Ask any surgeon to name the top three surgeons in the nation, the old joke goes, and they'll have trouble coming up with the other two names. But when the American College of Surgeons meets in Chicago this week, two-person resident and medical student teams will be able to provide definitive proof of who is most knowledgeable.
Washington University in St. Louis will be defending its title against 23 other academic medical institutions Oct. 7, in a three-hour Surgical Jeopardy tournament.
Dr. Patricia Turner, director of the ACS member services division, said residents' grasp of surgical procedures, history and “esoteric” knowledge will be tested in the format of the “Jeopardy!” television quiz show, in which contestants give their answers in the form of a question.

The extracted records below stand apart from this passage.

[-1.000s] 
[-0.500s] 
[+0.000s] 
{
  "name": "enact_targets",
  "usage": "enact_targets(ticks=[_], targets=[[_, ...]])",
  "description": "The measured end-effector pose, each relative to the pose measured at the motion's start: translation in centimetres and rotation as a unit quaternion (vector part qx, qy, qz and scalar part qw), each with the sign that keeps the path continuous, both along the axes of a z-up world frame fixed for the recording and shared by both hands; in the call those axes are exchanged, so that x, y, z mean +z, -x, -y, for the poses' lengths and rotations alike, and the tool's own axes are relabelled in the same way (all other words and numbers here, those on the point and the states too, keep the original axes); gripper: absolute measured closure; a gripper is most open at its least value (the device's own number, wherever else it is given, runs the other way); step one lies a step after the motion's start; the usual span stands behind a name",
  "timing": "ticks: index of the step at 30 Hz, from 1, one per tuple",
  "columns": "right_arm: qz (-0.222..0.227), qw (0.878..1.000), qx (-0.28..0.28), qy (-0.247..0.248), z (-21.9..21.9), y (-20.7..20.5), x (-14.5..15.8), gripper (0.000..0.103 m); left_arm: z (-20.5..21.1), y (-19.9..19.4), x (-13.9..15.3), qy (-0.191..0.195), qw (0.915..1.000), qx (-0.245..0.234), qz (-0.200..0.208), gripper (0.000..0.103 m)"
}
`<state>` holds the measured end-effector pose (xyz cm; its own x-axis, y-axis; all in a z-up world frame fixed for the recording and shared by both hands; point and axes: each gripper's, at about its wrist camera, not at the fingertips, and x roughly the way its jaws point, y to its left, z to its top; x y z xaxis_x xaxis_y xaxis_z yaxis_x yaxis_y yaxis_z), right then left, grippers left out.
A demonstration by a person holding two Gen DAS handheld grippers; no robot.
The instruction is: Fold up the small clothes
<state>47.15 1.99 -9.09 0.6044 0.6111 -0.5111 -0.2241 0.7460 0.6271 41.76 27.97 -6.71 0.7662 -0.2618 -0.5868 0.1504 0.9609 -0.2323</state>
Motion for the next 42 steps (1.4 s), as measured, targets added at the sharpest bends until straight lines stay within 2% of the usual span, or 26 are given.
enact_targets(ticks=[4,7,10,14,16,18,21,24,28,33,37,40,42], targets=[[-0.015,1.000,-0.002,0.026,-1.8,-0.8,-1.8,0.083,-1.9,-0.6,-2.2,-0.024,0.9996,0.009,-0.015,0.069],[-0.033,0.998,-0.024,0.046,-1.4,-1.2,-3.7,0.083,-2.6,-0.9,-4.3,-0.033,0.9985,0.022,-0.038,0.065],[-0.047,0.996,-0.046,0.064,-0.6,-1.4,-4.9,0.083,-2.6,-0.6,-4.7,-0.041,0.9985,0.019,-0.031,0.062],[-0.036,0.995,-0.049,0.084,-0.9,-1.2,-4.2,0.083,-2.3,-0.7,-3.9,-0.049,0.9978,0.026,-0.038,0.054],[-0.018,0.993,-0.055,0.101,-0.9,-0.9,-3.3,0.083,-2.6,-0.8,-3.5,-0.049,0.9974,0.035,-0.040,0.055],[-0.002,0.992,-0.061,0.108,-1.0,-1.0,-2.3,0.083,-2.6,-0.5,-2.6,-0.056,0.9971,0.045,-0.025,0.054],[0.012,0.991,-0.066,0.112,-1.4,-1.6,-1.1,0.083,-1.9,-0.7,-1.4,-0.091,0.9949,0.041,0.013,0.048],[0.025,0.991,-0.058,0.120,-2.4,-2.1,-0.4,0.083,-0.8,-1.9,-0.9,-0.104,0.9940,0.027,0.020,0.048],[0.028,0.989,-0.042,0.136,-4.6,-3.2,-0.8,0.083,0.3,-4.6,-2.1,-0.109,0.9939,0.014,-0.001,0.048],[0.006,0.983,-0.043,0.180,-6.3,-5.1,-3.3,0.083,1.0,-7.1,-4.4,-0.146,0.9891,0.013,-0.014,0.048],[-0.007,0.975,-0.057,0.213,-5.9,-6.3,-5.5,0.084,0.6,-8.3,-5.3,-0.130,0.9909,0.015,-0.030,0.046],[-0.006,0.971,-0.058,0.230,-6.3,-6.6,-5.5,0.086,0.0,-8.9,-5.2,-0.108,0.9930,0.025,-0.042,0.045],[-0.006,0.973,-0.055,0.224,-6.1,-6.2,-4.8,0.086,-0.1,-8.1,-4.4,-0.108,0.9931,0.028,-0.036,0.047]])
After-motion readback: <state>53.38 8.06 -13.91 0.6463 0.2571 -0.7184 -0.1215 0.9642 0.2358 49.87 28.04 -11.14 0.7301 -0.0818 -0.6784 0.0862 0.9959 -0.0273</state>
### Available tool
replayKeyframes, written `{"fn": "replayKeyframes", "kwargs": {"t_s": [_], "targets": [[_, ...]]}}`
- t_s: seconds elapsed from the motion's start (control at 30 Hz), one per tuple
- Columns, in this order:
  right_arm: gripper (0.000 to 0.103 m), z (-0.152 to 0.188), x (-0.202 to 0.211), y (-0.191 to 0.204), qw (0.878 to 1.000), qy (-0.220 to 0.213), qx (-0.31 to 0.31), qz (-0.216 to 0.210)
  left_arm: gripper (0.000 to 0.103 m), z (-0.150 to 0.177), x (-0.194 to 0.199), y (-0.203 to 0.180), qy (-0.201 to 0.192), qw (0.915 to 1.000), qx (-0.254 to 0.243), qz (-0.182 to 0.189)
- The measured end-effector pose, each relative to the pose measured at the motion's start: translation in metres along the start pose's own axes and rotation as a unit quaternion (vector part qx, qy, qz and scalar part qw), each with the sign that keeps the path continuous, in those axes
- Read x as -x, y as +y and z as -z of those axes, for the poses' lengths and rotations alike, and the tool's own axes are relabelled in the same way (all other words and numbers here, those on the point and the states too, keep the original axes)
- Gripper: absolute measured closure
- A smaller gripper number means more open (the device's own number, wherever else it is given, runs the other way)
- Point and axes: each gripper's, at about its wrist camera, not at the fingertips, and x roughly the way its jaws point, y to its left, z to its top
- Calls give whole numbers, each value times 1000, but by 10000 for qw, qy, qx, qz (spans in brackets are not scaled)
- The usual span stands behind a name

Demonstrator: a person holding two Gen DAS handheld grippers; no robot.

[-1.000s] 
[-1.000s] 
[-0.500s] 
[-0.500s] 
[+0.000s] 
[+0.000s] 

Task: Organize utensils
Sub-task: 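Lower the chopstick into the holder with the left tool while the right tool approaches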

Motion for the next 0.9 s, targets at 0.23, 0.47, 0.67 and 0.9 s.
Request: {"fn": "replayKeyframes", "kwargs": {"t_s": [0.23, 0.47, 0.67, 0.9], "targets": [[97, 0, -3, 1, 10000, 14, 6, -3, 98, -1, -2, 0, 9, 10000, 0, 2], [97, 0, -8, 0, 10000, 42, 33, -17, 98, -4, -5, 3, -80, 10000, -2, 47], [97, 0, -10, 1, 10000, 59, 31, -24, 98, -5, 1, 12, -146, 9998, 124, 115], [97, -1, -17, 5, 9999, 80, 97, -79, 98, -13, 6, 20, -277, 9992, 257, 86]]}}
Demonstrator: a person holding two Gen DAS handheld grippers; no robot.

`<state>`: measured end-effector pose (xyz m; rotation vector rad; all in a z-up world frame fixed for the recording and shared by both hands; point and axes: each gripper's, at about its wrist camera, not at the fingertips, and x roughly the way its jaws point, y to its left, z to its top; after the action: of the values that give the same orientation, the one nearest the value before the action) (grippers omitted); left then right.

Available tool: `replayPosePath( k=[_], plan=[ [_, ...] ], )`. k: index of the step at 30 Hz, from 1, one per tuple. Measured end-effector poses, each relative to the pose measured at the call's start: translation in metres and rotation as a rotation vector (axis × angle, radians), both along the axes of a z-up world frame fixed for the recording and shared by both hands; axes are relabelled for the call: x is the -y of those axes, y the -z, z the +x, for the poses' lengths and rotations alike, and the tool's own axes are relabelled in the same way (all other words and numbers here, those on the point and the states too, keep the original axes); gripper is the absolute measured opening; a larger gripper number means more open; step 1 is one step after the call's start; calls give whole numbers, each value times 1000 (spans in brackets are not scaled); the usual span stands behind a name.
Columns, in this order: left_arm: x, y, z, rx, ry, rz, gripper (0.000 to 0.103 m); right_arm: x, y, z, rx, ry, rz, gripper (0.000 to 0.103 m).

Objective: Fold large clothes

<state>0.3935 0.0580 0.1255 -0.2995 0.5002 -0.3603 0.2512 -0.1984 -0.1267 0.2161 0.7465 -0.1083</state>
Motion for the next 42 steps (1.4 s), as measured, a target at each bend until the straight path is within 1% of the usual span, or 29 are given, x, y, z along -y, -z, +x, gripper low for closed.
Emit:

Washington University's Dr. Dominic Sanford, for example, commented last year that he was most proud of replying to an “answer” on the explanation for the characteristics of tension within a fluid-filled vessel with “What is the law of Laplace?”
Turner noted that this year participants may be quizzed about the primary fuel sources of lymphocytes and macrophages (What is glutamine?) or the surgical method for combating peritoneal mesothelioma. (What is the Sugarbaker technique?)
She noted that the Surgical Jeopardy tournaments started 10 years ago as a way to learn outside of the lecture hall, and to help local ACS chapters recruit residents.
“They come for the Jeopardy, but then become engaged in the life of the chapter,” Turner said.